Yes videos: Kinda polar opposites

The 1980s were this curious time in the pop music biz, because it became virtually necessary for bands to create a music video for anything that they wanted to become popular, which was controversial in itself – a lot of artists didn’t care for the medium, didn’t like the idea of making little movies, didn’t have good ideas, resented that the rules had changed, and so on. Some – most, perhaps – left the whole thing entirely up to their labels or any director that wanted the gig, and this occasionally resulted in some really lame productions.

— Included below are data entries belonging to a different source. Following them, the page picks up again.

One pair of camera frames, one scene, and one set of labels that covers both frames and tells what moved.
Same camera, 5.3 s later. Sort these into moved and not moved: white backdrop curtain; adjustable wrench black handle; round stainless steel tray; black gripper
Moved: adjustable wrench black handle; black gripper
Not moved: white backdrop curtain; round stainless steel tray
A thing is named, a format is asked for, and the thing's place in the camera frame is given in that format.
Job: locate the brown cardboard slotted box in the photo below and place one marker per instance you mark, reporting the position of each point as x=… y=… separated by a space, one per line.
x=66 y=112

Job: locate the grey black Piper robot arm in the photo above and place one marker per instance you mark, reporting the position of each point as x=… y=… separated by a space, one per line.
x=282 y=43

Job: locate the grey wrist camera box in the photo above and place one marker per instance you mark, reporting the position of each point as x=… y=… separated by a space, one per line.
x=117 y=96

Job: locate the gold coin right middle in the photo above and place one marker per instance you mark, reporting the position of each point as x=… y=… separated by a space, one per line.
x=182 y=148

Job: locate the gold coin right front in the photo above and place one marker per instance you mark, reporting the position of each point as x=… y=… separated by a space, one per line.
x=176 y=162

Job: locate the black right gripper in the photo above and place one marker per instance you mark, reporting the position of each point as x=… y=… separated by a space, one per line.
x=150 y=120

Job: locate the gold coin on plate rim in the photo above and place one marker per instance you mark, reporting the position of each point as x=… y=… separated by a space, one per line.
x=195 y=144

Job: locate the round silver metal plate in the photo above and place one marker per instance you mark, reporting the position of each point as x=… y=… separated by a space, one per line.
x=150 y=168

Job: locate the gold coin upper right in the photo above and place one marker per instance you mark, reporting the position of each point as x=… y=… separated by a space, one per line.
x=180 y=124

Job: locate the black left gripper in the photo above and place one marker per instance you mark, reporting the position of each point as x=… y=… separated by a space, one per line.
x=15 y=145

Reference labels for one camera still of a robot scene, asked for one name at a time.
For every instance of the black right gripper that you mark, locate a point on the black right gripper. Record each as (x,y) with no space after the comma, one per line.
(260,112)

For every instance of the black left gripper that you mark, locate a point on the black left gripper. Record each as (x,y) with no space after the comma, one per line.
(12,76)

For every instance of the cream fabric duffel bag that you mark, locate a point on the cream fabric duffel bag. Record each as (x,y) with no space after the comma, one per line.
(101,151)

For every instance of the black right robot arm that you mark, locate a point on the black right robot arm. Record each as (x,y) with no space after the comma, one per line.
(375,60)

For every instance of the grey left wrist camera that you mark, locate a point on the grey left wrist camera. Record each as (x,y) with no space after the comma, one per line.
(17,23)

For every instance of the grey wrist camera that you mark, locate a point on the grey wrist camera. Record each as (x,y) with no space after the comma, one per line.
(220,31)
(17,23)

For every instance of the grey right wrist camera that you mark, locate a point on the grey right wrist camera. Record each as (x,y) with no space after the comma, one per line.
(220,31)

This particular pair of videos I find amusing, in that they’re from the same band in the same time frame, actually the same album; that would be the band Yes, and the album 90125. We’ll do them in the order of release.

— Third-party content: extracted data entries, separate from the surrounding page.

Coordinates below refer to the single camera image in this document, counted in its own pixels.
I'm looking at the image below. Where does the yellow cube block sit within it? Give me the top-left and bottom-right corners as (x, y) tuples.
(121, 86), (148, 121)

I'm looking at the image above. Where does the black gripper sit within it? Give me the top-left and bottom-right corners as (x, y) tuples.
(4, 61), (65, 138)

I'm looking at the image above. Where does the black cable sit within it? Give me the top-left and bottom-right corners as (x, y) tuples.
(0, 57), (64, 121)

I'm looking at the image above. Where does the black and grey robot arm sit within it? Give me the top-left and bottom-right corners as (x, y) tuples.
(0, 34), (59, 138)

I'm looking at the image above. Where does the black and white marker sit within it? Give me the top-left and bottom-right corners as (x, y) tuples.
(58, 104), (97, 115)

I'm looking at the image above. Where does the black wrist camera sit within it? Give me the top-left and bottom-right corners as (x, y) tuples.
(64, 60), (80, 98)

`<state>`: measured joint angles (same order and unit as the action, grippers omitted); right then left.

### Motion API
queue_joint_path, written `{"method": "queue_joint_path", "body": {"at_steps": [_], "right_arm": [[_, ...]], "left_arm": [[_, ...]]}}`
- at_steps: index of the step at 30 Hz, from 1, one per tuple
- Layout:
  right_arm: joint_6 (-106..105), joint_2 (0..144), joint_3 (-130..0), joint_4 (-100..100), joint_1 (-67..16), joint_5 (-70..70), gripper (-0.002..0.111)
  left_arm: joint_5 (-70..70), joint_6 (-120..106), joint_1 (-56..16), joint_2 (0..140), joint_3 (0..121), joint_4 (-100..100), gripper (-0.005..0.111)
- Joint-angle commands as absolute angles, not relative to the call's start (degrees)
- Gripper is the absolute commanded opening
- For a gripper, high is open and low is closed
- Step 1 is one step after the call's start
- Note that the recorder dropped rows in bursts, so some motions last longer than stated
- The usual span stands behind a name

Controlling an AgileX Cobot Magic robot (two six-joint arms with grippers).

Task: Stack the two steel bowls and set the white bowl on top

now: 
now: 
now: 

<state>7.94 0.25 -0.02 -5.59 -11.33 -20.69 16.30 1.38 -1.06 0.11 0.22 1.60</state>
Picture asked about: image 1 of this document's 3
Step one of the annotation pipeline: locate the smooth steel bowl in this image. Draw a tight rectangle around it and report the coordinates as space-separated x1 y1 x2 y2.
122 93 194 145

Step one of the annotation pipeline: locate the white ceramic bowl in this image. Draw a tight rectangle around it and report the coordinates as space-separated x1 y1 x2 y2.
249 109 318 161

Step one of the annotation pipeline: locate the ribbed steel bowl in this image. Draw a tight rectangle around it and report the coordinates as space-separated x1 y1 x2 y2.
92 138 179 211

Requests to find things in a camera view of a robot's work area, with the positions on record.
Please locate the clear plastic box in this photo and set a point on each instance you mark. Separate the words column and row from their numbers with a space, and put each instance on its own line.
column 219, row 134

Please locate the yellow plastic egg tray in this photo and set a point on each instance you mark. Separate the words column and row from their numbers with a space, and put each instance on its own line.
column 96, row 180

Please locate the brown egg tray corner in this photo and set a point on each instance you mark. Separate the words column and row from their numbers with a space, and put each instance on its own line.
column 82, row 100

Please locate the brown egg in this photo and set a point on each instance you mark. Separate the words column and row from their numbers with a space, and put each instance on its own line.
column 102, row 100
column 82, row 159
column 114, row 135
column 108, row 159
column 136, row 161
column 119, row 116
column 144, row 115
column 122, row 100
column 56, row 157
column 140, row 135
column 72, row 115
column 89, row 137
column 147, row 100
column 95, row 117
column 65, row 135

‘Owner of a Lonely Heart’ came out in 1983, fairly early in the game, and the video was truncated for airplay at times because, well, you can determine why:


What starts out as a fairly typical, faux studio session breaks down and restarts as a short, semi-dystopian story rife with symbolism, examining inner turmoil. Notably, it’s cast quite well and shows excellent production values and sets, and while it could barely, if at all, be said to relate to the music, it nonetheless presents a captivating story that keeps us watching; the switches back and forth between color and monochrome work well. The band members appear, but in a manner totally unrelated to music, serving as… agents? Parts of the psyche? Metaphors? Essentially just enough to take part, but remaining mostly extraneous to the plot. Overall, however, it was a major production that showed a lot of creativity and vision, most especially for the time.

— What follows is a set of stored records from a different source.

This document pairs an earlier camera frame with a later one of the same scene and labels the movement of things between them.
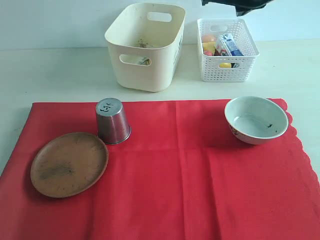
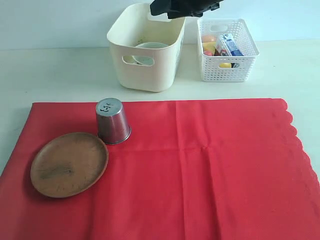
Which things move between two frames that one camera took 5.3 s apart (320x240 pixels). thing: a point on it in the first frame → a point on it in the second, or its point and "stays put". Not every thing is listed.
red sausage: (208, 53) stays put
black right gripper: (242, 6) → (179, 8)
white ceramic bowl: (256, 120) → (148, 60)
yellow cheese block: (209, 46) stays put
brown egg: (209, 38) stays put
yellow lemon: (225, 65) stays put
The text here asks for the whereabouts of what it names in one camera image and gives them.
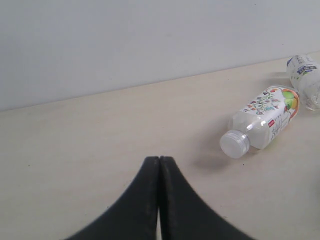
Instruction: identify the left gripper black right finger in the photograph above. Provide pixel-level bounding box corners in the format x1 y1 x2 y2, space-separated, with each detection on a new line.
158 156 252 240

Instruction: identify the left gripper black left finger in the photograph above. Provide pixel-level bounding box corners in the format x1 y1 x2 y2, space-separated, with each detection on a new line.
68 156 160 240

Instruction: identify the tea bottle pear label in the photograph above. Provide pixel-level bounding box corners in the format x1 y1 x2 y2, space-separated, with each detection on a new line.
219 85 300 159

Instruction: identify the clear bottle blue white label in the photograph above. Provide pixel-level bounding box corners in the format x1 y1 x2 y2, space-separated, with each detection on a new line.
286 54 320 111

The following year, ‘Leave It’ was released:


Even as inept as I am about interpreting music and film, I’m not even going to try on this one, but I suspect the budget was a bit lower. There is likely a story behind it, perhaps even a protest from the band who wanted to keep the focus on the music

[And here, we have a drastic change from the original post, which I was writing as I was waiting for balky pages to load. Because there is a story behind it. First off, it was directed by Godley and Creme, who were particularly known for music video production and did some of the more iconic offerings – which initially made this quite perplexing. But there was a gimmick: there were actually fifteen versions, all submitted to MTV and part of a contest for viewers to determine the differences between them. It’s not hard to see this as a cheap marketing ploy to increase both airtime and viewer attention. You can, if you like, scour the internet and see how many you can find. For my part, it makes for a slightly more interesting aspect of the video, but it would have helped if the videos had been the faintest bit interesting themselves. Though I still like both songs.]